Le chef de la diplomatie allemande Guido Westerwelle a réservé mercredi un accueil tiède au discours de Nicolas Sarkozy, dans lequel le président français proposait à l’ONU d’offrir un statut d’Etat observateur aux Palestiniens.
« Certains des aspects du discours du président Sarkozy sont débattus dans la communauté internationale, nous n’avons donc pas été surpris », s’est contenté d’observer le ministre en marge de l’assemblée générale des Nations unies à New York.

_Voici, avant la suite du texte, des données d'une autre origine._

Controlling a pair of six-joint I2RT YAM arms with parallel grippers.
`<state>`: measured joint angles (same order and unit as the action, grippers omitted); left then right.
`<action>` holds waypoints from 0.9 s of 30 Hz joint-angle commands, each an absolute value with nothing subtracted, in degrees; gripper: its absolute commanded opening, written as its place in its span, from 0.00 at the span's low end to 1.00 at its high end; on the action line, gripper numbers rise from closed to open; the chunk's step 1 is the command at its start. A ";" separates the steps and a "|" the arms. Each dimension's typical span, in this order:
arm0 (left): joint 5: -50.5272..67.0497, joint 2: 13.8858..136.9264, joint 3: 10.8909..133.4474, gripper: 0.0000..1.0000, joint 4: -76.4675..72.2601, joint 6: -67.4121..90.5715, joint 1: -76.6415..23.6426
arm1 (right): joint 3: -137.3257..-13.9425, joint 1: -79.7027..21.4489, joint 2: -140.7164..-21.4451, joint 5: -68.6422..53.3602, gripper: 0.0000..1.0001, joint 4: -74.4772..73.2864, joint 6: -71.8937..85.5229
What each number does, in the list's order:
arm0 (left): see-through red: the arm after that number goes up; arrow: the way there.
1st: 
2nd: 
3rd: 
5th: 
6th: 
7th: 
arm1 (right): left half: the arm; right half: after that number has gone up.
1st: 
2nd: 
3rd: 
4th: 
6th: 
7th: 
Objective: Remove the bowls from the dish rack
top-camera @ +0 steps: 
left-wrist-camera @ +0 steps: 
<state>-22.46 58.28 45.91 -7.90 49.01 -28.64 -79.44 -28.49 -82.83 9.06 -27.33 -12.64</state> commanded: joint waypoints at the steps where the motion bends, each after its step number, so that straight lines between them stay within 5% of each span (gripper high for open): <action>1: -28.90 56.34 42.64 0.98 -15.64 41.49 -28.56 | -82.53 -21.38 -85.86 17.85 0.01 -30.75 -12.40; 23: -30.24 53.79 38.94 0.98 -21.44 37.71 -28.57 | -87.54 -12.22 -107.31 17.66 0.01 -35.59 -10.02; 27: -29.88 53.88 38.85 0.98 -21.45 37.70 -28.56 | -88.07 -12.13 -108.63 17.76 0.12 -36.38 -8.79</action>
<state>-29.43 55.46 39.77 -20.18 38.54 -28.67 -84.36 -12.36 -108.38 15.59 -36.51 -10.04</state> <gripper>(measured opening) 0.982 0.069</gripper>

L’Allemagne est actuellement l’un des membres non permanents du Conseil de sécurité et aura, à ce titre, à se prononcer sur la demande d’admission d’un Etat de Palestine à l’ONU, qui doit être déposée vendredi par le président palestinien Mahmoud Abbas.

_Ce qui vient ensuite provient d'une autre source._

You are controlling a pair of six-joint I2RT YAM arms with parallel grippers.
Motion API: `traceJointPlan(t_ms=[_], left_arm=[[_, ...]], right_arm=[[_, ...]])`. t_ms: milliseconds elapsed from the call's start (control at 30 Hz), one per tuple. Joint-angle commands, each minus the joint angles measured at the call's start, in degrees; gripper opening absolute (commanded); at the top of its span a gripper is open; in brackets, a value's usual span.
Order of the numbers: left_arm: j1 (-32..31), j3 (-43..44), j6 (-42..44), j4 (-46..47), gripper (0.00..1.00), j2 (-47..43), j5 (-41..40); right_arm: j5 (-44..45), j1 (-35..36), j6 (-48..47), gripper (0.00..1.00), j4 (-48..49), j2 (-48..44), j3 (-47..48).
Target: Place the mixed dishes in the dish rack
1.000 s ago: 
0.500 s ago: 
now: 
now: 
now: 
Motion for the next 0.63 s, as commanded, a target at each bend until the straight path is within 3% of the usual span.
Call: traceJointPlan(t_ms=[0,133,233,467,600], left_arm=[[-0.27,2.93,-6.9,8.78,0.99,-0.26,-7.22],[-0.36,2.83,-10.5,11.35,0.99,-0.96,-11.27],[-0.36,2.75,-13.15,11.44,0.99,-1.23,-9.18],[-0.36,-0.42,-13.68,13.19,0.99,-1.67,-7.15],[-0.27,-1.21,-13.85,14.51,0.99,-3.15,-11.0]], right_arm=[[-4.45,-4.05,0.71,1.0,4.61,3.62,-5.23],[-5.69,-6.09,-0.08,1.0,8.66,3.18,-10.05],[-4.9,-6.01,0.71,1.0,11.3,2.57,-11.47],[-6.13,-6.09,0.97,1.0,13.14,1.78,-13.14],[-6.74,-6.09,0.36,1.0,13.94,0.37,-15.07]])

Sans préjuger de la décision de son gouvernement, M. Westerwelle a assuré que « bien sûr, nous mettrons dans cette discussion l’amitié spéciale (qui lie le pays à Israël), la relation spéciale, la responsabilité spéciale dans le contexte de l’histoire de l’Allemagne ».
Le ministre allemand avait auparavant affirmé que des négociations étaient le seul moyen d’assurer la paix entre Israël et les Palestiniens.

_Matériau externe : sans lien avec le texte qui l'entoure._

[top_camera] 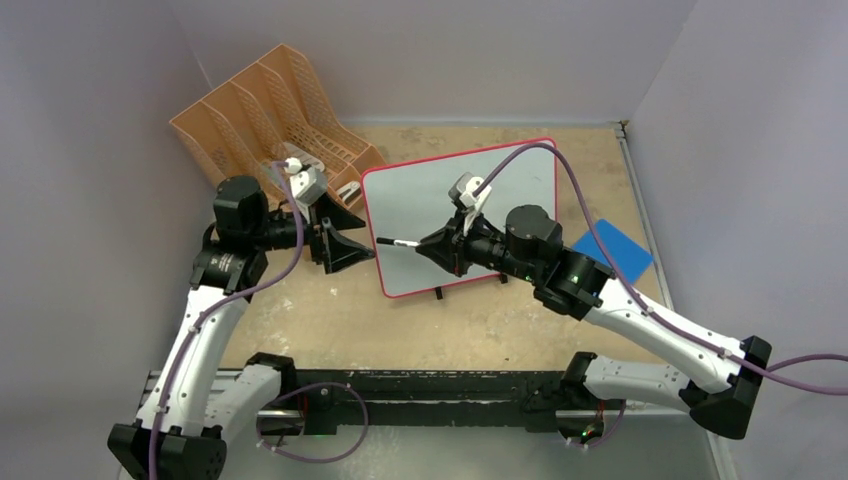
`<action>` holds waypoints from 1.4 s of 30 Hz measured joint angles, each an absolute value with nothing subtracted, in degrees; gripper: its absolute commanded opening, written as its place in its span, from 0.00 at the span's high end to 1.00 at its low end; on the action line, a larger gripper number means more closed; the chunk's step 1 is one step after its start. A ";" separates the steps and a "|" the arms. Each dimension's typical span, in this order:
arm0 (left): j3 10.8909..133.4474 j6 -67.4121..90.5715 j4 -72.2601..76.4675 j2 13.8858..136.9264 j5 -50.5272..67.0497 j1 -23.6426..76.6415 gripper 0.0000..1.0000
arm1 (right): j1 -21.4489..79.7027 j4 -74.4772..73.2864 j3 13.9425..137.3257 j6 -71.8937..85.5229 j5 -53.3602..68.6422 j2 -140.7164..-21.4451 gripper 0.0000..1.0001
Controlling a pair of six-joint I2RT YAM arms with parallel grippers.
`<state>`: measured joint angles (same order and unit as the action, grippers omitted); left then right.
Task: Write a sentence on the whiteboard
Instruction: Open the whiteboard marker at the center of the board.
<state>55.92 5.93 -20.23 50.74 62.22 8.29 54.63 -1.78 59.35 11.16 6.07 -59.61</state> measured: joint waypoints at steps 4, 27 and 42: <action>55.72 1.28 -20.21 52.07 66.22 10.83 0.29 | 54.61 -4.01 59.88 11.22 9.21 -59.57 1.00; 55.64 -8.40 -25.17 56.51 75.50 18.17 0.71 | 54.33 -4.80 59.90 3.20 21.17 -57.67 1.00; 55.33 -14.85 -28.08 53.01 73.34 19.53 1.00 | 53.21 -4.01 59.88 2.83 25.36 -57.58 1.00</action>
<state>55.33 -14.85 -28.08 53.01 73.34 19.53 53.21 -4.01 59.88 2.83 25.36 -57.58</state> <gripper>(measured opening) 0.087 0.146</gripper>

Nicolas Sarkozy a proposé mercredi, à la tribune de l’ONU, de « changer de méthode » pour relancer le processus de paix au point mort entre Israël et les Palestiniens, et de négocier la paix en un an.
Pendant la « période intermédiaire » avant l’accession à un Etat de plein droit, les Palestiniens bénéficieraient d’un statut d’Etat observateur à l’ONU, a proposé M. Sarkozy.